50 points by datawhiz 6 months ago flag hide 9 comments
mlwhiz 6 months ago next
Fascinating! I've been working with ML text analysis and these new algorithms could really improve my models.
deeplearner 6 months ago next
I also think the natural language processing (NLP) applications for these algorithms are incredible. They could even outcompete Google's AI language understanding capabilities.

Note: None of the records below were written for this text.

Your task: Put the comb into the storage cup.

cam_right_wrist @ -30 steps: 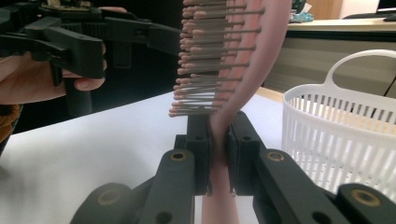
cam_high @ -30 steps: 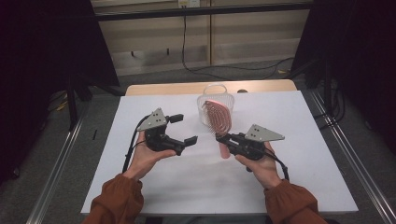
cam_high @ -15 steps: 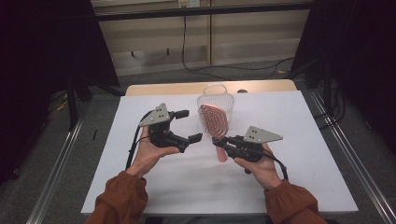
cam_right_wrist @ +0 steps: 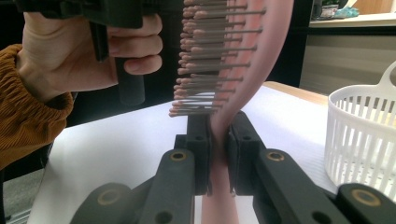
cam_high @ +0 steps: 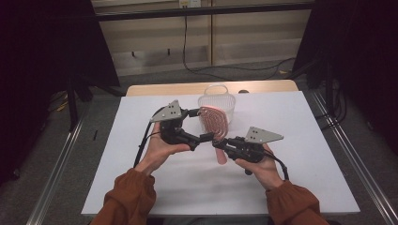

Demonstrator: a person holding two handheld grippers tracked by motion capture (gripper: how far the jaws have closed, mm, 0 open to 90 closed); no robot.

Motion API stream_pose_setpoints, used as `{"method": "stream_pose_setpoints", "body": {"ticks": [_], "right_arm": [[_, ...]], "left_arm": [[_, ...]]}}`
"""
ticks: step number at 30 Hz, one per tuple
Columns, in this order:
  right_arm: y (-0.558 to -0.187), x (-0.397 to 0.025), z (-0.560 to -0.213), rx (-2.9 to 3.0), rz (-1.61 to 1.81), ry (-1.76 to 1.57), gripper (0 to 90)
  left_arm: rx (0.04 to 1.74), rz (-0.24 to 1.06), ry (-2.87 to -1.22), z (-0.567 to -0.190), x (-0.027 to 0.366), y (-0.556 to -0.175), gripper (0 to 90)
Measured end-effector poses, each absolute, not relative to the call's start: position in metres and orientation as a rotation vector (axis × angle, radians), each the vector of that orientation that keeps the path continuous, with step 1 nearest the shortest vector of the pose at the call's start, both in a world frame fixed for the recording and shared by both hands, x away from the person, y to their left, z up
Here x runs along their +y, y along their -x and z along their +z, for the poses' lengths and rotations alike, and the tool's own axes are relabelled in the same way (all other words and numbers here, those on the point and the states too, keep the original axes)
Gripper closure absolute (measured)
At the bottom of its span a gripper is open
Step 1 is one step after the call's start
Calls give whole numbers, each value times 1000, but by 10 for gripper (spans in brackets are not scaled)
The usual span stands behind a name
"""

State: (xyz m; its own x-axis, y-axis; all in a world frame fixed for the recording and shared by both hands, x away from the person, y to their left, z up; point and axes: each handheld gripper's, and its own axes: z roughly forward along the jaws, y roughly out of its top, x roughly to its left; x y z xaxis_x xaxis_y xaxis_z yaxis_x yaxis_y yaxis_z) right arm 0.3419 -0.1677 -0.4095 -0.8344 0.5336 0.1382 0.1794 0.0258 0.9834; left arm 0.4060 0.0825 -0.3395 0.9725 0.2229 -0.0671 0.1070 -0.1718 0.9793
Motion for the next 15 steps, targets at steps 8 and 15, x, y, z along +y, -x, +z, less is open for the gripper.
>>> {"method": "stream_pose_setpoints", "body": {"ticks": [8,15], "right_arm": [[-343,-165,-413,2069,1886,-718,815],[-342,-162,-414,2090,1888,-698,815]], "left_arm": [[232,85,-1767,-343,81,-408,57],[189,70,-1752,-344,76,-407,117]]}}
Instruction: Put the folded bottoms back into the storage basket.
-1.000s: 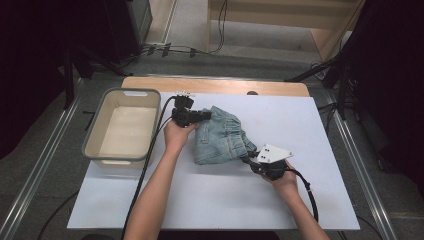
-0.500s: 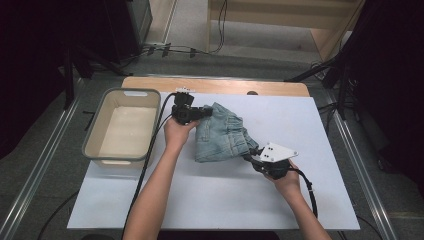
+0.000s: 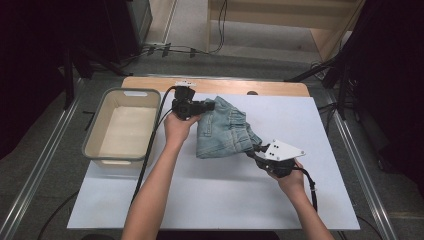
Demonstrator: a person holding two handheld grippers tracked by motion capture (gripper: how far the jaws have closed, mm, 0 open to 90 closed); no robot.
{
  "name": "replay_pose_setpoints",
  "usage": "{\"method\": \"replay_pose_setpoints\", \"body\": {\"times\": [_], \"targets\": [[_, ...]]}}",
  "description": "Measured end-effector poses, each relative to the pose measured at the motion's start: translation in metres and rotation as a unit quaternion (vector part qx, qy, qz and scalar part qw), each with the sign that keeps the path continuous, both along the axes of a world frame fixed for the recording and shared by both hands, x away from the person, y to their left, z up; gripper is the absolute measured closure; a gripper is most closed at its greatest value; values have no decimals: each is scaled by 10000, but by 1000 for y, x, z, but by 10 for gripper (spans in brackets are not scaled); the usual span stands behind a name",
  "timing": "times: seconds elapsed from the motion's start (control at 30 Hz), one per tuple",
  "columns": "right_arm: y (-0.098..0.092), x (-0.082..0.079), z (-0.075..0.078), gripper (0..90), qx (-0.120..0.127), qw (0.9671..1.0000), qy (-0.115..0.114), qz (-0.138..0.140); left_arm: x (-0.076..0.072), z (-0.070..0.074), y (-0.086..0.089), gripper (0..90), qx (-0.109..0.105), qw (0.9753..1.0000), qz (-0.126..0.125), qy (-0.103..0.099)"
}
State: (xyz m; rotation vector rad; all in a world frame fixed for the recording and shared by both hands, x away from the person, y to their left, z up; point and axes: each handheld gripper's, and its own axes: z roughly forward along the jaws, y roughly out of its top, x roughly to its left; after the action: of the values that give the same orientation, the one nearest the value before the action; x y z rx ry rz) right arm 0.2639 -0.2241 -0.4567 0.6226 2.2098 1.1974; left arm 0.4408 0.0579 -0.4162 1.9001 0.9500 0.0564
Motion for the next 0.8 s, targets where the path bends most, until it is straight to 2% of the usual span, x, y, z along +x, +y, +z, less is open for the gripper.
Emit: {"method": "replay_pose_setpoints", "body": {"times": [0.27,0.8], "targets": [[0,0,12,776,-3,9999,-134,-39,1,9,2,754,-98,9999,0,-49],[6,1,35,775,26,9992,-391,-42,7,33,4,754,-123,9998,1,-136]]}}
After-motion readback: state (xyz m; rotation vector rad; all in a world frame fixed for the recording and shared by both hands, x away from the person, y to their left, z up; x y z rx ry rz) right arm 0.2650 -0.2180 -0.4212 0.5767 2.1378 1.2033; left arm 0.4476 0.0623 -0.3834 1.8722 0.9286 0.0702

dataengineer 6 months ago prev next
Just be careful when implementing. Some of these ML methods are not as interpretable as traditional statistical ones, and bias can easily creep in.
pythonsage 6 months ago prev next
How do they handle unstructured data? I'm dealing with large amounts of unstructured text and a good algorithm-based cleaning process would be game-changing.
mlwhiz 6 months ago next
There are specific algorithms within the package that have built-in preprocessing functionality for unstructured data. Definitely worth checking those out.
tensor_rocket 6 months ago prev next
The true beauty of it is that once you have your training data cleaned up, these algorithms could make your feature engineering more consistent, saving tonnes of time IMO.
rossfan 6 months ago prev next
Anyone know how computationally expensive these algorithms are? I'm on a mildly powerful laptop and some models take a significant amount of time.
pythonsage 6 months ago next
The docs mention GPU support for many of them, which should help speed up computations. If you're still concerned about performance, you could always try a cloud-based Jupyter or Colab notebook with GPUs.
dp_sniper 6 months ago prev next
For those worried about the complexity of the algorithms, the library introduction provides many demo notebooks and a quickstart guide. It's super useful to get started.